#### Information supplied ####

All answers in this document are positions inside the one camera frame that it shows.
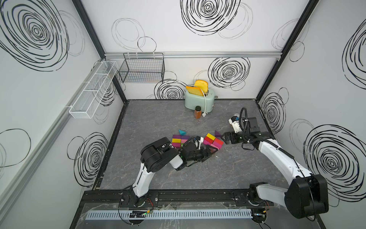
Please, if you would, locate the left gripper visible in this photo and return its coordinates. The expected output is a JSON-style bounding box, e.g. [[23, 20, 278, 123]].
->
[[184, 145, 216, 163]]

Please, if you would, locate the red block front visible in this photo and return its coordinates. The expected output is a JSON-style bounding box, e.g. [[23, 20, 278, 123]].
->
[[214, 138, 224, 146]]

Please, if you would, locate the red block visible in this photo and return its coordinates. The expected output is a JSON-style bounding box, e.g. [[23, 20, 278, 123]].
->
[[214, 138, 224, 146], [204, 137, 214, 144]]

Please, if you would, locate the purple triangle block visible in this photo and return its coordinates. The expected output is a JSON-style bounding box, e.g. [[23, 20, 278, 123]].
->
[[214, 131, 222, 138]]

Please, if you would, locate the magenta block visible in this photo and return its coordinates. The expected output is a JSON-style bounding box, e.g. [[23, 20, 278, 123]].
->
[[213, 142, 222, 149], [203, 139, 211, 145], [172, 143, 181, 148]]

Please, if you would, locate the yellow block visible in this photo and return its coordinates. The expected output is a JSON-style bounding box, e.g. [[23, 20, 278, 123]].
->
[[172, 138, 181, 143], [206, 133, 216, 140]]

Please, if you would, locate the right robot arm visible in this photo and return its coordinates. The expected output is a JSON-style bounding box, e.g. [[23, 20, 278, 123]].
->
[[221, 107, 329, 219]]

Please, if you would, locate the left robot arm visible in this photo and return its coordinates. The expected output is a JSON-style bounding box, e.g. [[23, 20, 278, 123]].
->
[[131, 136, 219, 202]]

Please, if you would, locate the brown spice bottle black cap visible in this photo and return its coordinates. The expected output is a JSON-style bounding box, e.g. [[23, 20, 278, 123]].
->
[[194, 106, 202, 119]]

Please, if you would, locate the mint green toaster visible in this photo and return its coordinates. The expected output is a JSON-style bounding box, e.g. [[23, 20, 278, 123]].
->
[[185, 89, 215, 113]]

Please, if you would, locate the front toast slice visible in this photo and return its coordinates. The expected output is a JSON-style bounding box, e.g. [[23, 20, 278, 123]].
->
[[186, 86, 205, 96]]

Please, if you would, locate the toast slice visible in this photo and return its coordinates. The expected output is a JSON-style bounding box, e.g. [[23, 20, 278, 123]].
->
[[194, 80, 209, 94], [186, 86, 205, 96]]

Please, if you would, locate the rear toast slice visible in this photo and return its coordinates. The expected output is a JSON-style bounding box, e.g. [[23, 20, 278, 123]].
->
[[194, 80, 209, 94]]

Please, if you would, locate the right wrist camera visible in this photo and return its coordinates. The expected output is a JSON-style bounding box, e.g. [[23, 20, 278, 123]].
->
[[229, 115, 243, 133]]

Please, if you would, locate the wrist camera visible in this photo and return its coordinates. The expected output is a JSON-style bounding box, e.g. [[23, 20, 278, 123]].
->
[[229, 115, 243, 133], [195, 136, 204, 149]]

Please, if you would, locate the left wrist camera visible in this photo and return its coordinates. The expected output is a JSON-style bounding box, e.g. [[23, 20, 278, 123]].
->
[[195, 136, 204, 149]]

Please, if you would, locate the white toaster power cable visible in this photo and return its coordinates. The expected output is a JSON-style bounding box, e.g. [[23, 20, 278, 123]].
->
[[199, 87, 208, 118]]

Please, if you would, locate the black mounting rail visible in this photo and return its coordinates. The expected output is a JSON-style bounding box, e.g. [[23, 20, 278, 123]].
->
[[80, 189, 275, 208]]

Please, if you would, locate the grey slotted cable duct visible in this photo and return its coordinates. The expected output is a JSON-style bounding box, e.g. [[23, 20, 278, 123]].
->
[[85, 209, 253, 220]]

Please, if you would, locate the black wire basket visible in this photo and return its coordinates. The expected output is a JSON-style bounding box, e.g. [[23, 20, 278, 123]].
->
[[119, 52, 165, 84]]

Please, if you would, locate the white wire shelf basket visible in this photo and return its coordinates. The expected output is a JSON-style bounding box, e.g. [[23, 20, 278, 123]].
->
[[69, 61, 118, 119]]

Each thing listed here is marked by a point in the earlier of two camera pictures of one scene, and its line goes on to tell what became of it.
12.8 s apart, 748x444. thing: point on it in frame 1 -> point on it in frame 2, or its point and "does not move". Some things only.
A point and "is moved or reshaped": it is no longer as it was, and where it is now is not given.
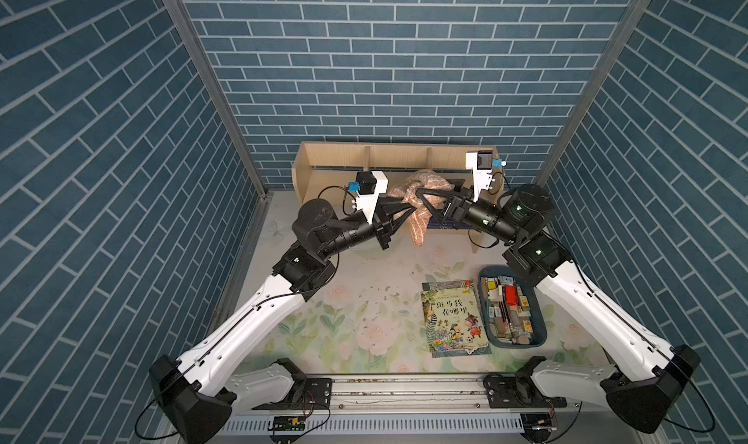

####

#### What the exercise asks:
For the word "left", work out how many lines of the entries contain it, and state the number alone.

#### Written answer:
3